Segundo o cientista, uma mudança que pode ser notada com a destruição das AUs são as alterações do clima global a médio e longo prazo. “Nos últimos anos percebemos secas e inundações extremas. Se pegarmos a oscilação de água podemos verificar que, nos últimos 10 anos, tivemos um acumulo de enchentes muito altas. Porém, nós não podemos confirmar 100% que isso corresponde às mudanças nas AUs. De qualquer forma esse é um ponto que devemos levar em consideração, porque todo o ecossistema depende da água. Caso não tenha água o ecossistema se altera” afirma Junk. Outro risco é que, sem as AUs, menos água é reabsorvida para o lençol freático – ocasionando desabastecimento.
Porém, para o pesquisador, todas essas ameaças estão ligadas a uma maior, que é a falta de uma legislação específica para as áreas úmidas brasileiras. Para ele, uma nova Lei deveria se basear em conhecimentos científicos mais recentes e que incluam o manejo sustentável das Aus. “Tem cálculos recentes que apontam que todo o lucro conquistado pela China não será suficiente para recuperar os danos ambientais causados no país. Nós não precisamos entrar nessa corrida. Se desenvolvermos uma legislação que respeite o meio ambiente e investirmos um pouco mais poderemos diminuir os problemas e as ameaças do Brasil”, aponta Junk.
O pesquisador ainda defende que o uso de áreas alagáveis deve se restringir às comunidades ribeirinhas, indígenas e tradicionais. Essa atuação deveria ser regulamentada por meio de Portarias, de acordo com o conhecimento científico a disposição. “Eu não acho, com a diversidade de habitats existentes, que grandes indústrias deveriam entrar nas AUs. Isso seria um fracasso, devido ao uso de pesticidas e fertilizantes em grandes quantidades, Com a existência destes produtos nas áreas de inundação, na época da cheia eles serão levados pelas águas e poderão acabar com o estoque pesqueiro. Então deveríamos pensar bem quem deveria utilizar essas áreas”, acrescenta.

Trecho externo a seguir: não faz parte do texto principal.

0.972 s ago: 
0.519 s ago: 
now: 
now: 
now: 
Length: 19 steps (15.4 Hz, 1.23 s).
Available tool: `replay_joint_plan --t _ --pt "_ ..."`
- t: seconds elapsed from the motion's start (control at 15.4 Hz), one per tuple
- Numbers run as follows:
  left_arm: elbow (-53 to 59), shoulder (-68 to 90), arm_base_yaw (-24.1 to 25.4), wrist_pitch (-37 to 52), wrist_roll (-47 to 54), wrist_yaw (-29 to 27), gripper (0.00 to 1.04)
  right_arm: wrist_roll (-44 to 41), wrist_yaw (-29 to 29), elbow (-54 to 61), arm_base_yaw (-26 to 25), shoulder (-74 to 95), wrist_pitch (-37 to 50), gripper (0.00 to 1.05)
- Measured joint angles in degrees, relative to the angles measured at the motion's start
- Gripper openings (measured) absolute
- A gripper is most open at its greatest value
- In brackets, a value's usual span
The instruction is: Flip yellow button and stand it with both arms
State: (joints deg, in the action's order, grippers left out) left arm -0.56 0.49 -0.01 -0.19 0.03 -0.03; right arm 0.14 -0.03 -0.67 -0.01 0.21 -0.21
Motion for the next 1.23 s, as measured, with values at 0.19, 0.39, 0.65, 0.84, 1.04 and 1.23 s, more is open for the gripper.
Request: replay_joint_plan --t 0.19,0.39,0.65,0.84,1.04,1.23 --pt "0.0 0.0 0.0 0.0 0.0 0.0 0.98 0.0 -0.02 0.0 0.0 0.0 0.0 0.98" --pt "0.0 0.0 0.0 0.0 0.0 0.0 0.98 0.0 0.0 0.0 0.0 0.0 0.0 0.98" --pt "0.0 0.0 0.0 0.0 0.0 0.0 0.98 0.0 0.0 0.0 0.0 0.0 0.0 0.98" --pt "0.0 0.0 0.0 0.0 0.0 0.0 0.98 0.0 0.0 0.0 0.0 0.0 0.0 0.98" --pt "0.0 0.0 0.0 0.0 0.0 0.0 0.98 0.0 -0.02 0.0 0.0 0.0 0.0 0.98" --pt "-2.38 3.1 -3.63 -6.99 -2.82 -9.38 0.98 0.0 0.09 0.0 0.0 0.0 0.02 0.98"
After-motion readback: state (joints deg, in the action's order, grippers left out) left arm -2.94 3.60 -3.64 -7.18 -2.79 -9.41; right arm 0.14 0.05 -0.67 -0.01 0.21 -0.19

Segundo o pesquisador, o processo político em andamento indica que as propostas levantadas terão poucas chances de serem incorporadas ao Código Florestal. Ele acrescenta que este não é um motivo para frear os esforços dos cientistas na luta por uma legislação especifica para as AUs brasileiras. “O Instituto Nacional de Ciência e Tecnologia em Áreas Úmidas (INAU), que tem sede em Cuiabá, está tomando a liderança na discussão sobre esse tema. O próximo passo é montar um grupo de trabalho com a tarefa de elaborar um rascunho que discuta as definições e propostas sobre esse sistema. Depois nós vamos circular esse papel técnico e divulgar para a sociedade e os políticos. O principal objetivo disso é criar uma grande discussão pública sobre essas questões, tudo para elaborar propostas que criem a base de uma política moderna para as AUs”, afirma.